I'll be honest, I don't have time to go dig into this study. Nevertheless, I'm skeptical because I'd be willing to bet cities don't plant trees in the hood. There's probably a strong correlation between wealth and living near trees (and of course there's a correlation between wealth and health). I'd be happy to be wrong.
>There's probably a strong correlation between wealth and living near trees
Could also have to do with the city's wealth itself. A city that has money to spend on trees, probably has better infrastructure, more jobs available and and just more ways for lower income people to live and thrive than a city that can't afford to plant and maintain trees. Trees are expensive. It means they probably invest more in stuff like accessible transit, maintaining roads and just other general quality of life improvements in the city.
I figure trees are probably lower down on the list of things to spend money on, so if they've got the money for that, the city itself is like just a better place to live for a ton of other reasons.
Exactly what I thought while reading that article. I can't imagine anyway you would be able to run a study and get meaningful results around this accounting for a tonne of external variables.
I expect wealthier people tend to live in nicer neighbourhoods that just tend to have more planting, those people are more likely to have better lives than poor people who happen to live in neighborhoods that can't afford to plant a lot of trees.
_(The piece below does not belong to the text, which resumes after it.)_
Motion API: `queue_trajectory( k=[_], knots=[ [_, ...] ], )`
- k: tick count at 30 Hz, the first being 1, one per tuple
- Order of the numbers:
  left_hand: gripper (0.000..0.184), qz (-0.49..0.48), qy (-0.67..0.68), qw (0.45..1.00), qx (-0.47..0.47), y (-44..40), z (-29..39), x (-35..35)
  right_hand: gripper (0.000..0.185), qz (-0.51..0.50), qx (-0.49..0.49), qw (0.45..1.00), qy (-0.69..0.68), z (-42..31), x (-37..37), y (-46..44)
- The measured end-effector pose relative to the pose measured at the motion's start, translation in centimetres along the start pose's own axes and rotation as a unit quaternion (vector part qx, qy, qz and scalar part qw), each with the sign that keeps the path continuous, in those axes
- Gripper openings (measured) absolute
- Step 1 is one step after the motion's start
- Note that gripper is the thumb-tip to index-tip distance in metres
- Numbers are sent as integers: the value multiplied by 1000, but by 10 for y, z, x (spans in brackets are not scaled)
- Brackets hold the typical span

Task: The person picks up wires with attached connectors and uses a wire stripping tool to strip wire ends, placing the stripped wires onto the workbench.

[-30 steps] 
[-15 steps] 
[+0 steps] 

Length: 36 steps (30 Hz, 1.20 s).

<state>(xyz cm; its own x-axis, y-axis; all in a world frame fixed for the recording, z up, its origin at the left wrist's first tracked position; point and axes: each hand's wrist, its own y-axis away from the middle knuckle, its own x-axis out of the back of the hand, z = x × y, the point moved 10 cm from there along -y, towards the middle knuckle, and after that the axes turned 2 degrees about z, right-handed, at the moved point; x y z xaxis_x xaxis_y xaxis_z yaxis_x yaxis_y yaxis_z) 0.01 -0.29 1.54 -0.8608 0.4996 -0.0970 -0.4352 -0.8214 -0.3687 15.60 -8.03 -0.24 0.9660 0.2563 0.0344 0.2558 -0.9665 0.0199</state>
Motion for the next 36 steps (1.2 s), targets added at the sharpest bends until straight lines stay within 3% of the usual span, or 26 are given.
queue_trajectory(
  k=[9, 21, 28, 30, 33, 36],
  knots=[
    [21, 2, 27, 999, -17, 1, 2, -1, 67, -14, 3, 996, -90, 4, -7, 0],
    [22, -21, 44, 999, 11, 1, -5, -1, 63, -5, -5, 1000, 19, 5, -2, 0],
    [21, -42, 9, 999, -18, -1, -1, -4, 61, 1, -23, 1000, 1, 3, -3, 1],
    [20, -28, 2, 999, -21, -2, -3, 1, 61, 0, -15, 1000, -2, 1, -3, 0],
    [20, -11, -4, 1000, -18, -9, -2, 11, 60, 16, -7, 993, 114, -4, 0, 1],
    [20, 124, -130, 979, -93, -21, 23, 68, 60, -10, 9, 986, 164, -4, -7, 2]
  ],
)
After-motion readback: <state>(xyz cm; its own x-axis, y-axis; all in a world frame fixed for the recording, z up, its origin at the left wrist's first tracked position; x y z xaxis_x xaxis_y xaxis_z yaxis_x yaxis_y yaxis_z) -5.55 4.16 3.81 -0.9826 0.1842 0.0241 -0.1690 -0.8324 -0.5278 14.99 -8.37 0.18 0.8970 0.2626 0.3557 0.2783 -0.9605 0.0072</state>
In saying that, I'm still all for planting as many trees in cities as we can. This just seems like a flawed study
Yeah, I'm an eco-nut but my first (well, second) reaction was, "Is it that proximity to trees is roughly inverse to proximity to cars and other pollution sources?"
Others have pointed out in this thread that greenery may be a reflection of wealth which strikes me as true. I wouldn't discount state power either - in many cities the greenest areas are the ones inhabited by bureaucrats and soldiers.
I also think we should be looking at d/dx(green) rather than |green| to detect the influence of wealth and power, especially in parts of the world where unchecked growth has decimated green space. Which is to say, don't perform your comparisons based on tree cover now but the change in tree cover over time, say, using satellite data over the years.
Common sense suggests that by looking at the ebb and flow of greenery, we will find that the spots where the wealthy and the powerful live are less likely to see trees cut down and more likely to see new trees planted.
FFS ever consider why rich people want more trees?
We need to work towards trees in cities. Although the death rate because of pollen isn't great. But we need air filtered homes anyway. Not sure on these stats.....
This is a pulp story, but not to be thrown out -
Tree cover on the streets of Parramatta can mean a difference of 10C on a hot day
Trees brings psychological calmness to those around them. Trees also cleans the local air from pollution. Trees also by means of evaporative cooling cool local hot spots in cities.
Take Central Park in New York living close to a green area means flats there have some of the highest prices in NY.
It's the same in Europe. Flats in the city closest to greenest areas are occupied by the upper class because it's quiet and the air is clean while the lower income people live by the train station or main road where trucks pass that's the noisiest and most poluted area of the city and naturally, one of the cheapest to live in.